According to a report by ilboursa.com, a stock market-oriented news platform in Tunisia, the report is not true. The central bank claims that such claims have no basis in facts. However, the bank did confirm that it was looking into alternative payment systems, including the possibility of launching a central bank digital currency. The bank refuted claims that it had entered into any partnership with a foreign company or government for the development of a digital currency.

Thus far, the bank can only confirm that it is looking into the potential pitfalls and benefits that would come with the issuance of a digital currency. The areas it is focusing on right now are monetary policy stability as well as cybersecurity issues. Tunisia’s central bank emphasized the fact that this was purely research and there were no plans in the near future to launch the digital version of its national currency the Dinar.

A Successful Marketing Stunt

When the news first broke out, the native token for Universa, the company that had been allegedly working with Tunisia’s central bank saw a brief price rally. The UTNP tokens climbed from $0.0016 to reach a peak price of $0.0046 in less than 24 hours. This was a gain of almost 190 percent. It was especially significant given the current crypto market conditions.
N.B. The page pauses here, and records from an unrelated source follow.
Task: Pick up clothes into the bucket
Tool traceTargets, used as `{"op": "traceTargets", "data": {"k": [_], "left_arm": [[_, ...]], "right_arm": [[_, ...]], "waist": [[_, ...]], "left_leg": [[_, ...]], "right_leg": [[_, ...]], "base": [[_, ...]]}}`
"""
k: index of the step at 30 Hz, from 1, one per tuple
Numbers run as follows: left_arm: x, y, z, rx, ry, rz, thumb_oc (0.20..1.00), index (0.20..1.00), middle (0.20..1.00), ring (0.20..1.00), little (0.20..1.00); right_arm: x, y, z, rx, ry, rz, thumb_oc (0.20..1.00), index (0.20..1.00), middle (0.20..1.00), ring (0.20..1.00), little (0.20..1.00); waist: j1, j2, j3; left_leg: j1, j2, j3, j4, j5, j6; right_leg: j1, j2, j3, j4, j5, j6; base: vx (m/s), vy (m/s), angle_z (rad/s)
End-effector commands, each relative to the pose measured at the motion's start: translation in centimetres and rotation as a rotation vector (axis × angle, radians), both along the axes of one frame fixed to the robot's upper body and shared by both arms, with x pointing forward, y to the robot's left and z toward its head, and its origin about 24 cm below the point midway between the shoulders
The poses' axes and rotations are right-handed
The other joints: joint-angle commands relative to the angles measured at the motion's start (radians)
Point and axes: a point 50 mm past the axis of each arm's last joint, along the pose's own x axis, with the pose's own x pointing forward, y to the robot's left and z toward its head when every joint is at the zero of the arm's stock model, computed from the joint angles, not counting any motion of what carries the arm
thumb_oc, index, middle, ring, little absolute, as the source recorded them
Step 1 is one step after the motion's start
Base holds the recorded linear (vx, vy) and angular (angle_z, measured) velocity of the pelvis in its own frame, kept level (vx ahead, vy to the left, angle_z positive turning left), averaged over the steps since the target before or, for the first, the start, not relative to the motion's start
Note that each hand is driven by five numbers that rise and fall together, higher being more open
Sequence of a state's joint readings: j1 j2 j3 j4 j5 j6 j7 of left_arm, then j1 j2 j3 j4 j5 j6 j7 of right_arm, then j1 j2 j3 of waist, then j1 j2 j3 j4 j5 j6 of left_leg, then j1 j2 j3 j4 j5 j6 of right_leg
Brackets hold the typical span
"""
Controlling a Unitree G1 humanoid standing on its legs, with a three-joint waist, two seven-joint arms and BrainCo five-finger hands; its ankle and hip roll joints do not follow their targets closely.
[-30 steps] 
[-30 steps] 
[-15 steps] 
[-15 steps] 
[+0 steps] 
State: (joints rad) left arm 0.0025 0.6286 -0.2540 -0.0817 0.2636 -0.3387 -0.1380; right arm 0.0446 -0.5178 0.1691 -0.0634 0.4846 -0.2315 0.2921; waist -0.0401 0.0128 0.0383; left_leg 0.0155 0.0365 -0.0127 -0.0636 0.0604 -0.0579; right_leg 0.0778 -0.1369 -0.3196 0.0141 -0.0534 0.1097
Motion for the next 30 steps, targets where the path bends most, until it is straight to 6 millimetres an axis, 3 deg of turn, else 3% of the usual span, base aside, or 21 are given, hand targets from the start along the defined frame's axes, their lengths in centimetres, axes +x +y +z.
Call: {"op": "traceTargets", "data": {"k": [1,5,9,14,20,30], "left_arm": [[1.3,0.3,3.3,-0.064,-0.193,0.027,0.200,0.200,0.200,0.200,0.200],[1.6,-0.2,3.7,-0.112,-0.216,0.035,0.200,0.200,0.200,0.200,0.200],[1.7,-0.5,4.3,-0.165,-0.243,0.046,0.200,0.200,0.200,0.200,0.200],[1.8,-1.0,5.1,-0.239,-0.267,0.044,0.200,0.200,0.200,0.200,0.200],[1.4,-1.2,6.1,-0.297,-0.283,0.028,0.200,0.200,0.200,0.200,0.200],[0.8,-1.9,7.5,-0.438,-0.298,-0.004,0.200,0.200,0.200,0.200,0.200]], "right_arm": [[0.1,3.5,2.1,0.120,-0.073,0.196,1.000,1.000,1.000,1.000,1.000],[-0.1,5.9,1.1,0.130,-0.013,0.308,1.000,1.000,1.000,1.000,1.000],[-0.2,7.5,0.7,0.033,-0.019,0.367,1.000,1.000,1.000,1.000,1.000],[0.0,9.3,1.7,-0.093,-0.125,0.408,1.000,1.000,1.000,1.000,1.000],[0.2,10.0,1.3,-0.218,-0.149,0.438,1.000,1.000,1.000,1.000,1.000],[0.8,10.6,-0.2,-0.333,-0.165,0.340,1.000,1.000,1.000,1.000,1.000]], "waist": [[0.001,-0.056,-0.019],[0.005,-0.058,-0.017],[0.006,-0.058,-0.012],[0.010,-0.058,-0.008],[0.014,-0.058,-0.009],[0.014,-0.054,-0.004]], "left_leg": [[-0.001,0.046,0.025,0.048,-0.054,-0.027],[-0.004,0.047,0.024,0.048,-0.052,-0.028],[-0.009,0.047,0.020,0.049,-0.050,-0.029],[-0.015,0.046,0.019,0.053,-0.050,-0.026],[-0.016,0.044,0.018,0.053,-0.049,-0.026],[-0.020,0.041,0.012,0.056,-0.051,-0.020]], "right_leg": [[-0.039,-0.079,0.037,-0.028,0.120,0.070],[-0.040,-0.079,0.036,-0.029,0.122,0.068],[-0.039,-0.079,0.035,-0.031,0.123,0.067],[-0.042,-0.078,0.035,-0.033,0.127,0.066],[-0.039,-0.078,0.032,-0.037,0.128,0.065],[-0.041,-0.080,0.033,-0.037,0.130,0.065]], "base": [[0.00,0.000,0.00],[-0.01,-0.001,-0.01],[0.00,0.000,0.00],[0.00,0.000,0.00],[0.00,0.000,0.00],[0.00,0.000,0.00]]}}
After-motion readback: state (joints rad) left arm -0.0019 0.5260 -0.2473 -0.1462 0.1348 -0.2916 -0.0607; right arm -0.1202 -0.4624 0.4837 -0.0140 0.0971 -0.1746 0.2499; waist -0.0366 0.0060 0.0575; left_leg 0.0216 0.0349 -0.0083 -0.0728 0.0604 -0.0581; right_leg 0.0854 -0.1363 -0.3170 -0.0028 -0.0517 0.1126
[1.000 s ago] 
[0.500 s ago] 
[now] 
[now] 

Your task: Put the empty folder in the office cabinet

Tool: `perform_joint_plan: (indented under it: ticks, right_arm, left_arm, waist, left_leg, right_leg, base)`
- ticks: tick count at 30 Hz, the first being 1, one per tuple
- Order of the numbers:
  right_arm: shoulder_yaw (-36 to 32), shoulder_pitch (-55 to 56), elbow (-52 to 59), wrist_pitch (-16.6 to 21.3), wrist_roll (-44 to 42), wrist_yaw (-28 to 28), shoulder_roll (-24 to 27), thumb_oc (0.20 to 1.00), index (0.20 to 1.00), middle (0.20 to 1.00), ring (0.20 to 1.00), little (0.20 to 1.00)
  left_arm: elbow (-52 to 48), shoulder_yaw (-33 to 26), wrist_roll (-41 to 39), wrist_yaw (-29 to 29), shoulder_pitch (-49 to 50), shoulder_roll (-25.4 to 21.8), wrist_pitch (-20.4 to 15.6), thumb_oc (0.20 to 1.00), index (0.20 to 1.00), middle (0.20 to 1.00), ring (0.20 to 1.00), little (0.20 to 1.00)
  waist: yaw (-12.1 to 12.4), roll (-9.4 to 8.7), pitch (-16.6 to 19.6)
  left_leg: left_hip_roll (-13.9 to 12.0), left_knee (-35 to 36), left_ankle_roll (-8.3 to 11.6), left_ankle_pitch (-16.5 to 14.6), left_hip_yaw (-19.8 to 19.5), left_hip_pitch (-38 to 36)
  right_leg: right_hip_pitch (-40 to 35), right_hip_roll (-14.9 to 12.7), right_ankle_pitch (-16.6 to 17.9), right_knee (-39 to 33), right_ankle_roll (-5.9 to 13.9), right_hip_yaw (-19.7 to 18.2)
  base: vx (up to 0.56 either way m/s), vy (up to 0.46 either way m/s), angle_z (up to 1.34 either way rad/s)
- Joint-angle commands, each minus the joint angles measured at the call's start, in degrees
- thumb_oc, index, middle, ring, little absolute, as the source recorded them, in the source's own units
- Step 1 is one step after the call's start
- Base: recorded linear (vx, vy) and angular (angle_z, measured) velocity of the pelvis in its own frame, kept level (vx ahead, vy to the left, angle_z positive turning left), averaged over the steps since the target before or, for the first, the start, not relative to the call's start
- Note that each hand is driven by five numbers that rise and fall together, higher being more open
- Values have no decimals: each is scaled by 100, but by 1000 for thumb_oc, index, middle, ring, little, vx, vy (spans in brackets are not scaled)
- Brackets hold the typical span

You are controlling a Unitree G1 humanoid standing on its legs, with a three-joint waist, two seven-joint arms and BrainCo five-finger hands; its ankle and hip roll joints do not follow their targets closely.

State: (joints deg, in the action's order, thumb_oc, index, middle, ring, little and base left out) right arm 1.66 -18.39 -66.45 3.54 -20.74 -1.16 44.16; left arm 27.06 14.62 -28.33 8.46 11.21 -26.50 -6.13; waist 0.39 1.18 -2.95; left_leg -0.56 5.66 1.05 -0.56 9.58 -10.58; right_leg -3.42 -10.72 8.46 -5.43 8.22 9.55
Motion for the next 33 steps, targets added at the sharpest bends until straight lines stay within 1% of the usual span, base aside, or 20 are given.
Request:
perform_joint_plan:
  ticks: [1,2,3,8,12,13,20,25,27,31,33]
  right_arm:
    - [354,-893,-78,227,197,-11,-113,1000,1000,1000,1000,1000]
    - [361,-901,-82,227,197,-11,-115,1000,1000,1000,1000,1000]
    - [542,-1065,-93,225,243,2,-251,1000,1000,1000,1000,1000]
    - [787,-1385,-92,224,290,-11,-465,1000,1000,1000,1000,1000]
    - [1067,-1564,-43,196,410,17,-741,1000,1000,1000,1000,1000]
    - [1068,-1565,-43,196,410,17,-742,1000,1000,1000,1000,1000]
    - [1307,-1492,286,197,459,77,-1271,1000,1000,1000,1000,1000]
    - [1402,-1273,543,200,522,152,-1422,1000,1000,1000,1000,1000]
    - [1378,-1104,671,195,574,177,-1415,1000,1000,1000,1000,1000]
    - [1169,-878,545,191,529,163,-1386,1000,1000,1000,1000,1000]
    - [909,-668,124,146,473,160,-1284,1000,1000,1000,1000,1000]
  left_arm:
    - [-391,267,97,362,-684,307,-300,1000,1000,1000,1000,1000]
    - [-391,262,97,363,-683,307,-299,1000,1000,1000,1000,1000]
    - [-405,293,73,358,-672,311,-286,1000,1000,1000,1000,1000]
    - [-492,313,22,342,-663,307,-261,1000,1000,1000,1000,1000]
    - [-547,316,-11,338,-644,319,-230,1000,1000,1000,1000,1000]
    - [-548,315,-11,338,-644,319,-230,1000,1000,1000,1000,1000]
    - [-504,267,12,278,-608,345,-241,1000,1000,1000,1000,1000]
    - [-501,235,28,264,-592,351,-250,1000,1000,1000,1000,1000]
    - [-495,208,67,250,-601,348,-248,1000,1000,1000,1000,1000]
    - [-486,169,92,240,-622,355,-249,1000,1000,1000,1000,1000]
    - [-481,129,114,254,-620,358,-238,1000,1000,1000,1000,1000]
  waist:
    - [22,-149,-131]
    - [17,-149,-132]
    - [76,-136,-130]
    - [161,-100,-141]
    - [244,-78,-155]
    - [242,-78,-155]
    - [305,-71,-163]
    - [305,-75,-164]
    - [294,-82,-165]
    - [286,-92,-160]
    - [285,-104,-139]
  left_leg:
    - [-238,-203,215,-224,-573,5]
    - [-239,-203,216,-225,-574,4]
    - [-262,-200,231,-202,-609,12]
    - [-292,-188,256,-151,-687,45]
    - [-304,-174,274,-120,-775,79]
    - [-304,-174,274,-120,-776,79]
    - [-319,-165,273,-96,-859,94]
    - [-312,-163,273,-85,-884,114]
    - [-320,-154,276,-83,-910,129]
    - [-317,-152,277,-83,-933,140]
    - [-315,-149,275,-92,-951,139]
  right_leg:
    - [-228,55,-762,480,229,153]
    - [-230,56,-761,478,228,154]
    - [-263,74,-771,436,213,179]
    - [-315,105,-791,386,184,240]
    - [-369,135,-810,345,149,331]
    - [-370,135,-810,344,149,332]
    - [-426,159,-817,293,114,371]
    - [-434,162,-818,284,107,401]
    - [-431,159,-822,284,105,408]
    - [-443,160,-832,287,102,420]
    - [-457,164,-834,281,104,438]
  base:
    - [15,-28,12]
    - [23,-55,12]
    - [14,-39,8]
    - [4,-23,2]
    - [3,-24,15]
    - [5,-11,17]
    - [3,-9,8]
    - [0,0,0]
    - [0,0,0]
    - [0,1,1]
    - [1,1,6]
The UTNP briefly climbed to $0.0094 before it leveled off at around $0.0064, which lasted until November 11. Since the central bank of Tunisia refuted the claims that it was working with Universa, the price of the coin has been on a downward trend. It is currently trading at around $0.0034, which is about double its initial price before news reports about the collaboration.

Despite the denial by Tunisia’s central bank, Universa insists that it did launch a digital dinar. While its claim may be true, it would appear that it is not associated in any way to the Tunisian central bank. Instead, it could be considered a privately issued stablecoin like the USDT and the TUSD.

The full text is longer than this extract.